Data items
-- Opening Marker --
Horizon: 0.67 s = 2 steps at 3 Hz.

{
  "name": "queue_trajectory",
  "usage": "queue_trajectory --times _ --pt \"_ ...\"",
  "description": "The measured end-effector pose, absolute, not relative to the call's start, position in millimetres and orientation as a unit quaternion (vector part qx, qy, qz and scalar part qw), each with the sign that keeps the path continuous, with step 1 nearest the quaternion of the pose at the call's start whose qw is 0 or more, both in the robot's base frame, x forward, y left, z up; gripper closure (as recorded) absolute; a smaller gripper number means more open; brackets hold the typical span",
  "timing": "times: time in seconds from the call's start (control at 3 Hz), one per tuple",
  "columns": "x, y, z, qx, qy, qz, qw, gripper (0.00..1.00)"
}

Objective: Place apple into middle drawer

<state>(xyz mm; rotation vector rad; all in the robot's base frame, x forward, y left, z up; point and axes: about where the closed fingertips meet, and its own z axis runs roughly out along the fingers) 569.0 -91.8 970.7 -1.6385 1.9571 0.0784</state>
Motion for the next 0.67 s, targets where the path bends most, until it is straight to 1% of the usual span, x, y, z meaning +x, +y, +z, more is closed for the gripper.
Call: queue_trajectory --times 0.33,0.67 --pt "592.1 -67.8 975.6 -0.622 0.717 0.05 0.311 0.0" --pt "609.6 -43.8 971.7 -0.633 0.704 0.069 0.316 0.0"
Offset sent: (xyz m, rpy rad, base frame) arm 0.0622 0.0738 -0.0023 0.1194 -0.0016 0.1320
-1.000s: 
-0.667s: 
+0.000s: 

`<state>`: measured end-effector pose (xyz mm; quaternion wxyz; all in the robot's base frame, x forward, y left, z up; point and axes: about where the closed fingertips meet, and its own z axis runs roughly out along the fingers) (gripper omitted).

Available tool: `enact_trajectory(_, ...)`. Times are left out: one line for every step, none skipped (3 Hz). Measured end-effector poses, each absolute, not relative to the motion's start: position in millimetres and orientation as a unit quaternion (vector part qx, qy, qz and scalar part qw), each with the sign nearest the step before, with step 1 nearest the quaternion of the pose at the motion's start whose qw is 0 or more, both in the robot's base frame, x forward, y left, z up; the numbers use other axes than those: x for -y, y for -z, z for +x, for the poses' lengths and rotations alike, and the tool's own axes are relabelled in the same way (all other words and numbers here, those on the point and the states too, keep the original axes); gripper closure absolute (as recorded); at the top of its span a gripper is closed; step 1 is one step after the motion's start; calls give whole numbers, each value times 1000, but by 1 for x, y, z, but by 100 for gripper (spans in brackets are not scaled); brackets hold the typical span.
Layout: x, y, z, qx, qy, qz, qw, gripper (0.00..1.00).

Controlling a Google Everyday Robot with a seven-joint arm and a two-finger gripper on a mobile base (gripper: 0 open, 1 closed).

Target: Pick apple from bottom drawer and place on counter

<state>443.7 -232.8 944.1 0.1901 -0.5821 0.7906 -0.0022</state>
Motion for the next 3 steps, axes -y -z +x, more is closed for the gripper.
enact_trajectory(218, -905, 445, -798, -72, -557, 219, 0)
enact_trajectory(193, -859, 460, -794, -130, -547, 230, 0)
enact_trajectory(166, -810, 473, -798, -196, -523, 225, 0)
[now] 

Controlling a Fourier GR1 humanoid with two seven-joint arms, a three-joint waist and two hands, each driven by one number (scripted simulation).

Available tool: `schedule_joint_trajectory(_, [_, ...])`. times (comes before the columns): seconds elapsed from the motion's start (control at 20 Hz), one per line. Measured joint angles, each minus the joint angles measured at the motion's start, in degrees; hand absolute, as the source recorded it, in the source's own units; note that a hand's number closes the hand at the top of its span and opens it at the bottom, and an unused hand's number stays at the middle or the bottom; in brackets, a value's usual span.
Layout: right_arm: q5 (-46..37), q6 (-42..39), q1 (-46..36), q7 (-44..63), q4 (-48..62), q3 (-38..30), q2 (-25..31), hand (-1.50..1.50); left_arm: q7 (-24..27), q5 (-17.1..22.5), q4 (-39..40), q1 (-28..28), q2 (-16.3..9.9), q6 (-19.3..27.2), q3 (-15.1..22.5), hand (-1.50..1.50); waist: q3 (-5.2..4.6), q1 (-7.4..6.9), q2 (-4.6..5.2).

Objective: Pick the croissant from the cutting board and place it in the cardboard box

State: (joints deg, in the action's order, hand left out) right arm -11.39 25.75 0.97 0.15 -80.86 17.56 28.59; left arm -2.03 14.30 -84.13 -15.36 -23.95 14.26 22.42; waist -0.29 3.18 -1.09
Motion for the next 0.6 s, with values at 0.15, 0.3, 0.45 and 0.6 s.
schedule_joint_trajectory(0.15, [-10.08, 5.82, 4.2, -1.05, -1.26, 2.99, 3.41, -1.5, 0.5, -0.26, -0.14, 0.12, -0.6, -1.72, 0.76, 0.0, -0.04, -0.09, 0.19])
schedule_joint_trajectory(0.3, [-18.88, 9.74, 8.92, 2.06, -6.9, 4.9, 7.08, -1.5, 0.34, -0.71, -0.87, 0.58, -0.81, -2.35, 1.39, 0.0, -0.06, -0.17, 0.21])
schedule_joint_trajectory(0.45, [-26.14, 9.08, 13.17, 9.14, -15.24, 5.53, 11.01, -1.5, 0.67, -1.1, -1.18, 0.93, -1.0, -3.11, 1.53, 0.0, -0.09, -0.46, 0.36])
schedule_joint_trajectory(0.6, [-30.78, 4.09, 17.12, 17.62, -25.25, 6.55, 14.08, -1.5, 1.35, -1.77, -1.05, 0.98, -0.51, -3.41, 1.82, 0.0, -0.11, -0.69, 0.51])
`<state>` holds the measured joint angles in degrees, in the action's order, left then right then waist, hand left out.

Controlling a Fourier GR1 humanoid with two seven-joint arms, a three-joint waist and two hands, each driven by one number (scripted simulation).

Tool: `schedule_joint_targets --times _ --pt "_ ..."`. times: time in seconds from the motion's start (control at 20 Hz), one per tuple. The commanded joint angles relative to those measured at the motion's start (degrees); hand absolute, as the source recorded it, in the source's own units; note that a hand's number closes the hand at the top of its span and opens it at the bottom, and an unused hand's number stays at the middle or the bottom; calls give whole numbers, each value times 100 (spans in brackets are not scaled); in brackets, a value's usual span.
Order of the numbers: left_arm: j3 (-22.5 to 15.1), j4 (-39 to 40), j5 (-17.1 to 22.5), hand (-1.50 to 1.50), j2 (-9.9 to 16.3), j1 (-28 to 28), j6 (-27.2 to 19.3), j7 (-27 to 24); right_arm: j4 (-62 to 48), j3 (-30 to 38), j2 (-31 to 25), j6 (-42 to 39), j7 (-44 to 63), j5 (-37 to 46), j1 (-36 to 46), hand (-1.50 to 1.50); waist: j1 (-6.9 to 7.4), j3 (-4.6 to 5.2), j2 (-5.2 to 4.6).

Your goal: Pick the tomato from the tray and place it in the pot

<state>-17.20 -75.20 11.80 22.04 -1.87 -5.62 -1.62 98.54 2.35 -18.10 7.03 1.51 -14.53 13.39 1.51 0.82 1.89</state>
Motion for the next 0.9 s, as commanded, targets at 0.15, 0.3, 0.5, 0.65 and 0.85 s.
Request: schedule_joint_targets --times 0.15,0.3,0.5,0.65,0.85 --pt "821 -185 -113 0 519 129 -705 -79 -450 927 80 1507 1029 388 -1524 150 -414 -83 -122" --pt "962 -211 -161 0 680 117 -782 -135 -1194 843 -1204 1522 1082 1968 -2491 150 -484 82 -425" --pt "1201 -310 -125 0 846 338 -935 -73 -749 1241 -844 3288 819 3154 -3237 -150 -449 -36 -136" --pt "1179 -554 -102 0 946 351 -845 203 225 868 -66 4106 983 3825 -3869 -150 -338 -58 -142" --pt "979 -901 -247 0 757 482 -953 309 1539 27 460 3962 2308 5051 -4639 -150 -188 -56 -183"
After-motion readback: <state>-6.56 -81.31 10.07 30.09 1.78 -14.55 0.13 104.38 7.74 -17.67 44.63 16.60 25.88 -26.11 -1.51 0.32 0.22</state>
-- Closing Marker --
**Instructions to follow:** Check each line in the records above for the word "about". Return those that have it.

**Answer box:**
<state>(xyz mm; rotation vector rad; all in the robot's base frame, x forward, y left, z up; point and axes: about where the closed fingertips meet, and its own z axis runs roughly out along the fingers) 569.0 -91.8 970.7 -1.6385 1.9571 0.0784</state>
`<state>`: measured end-effector pose (xyz mm; quaternion wxyz; all in the robot's base frame, x forward, y left, z up; point and axes: about where the closed fingertips meet, and its own z axis runs roughly out along the fingers) (gripper omitted).

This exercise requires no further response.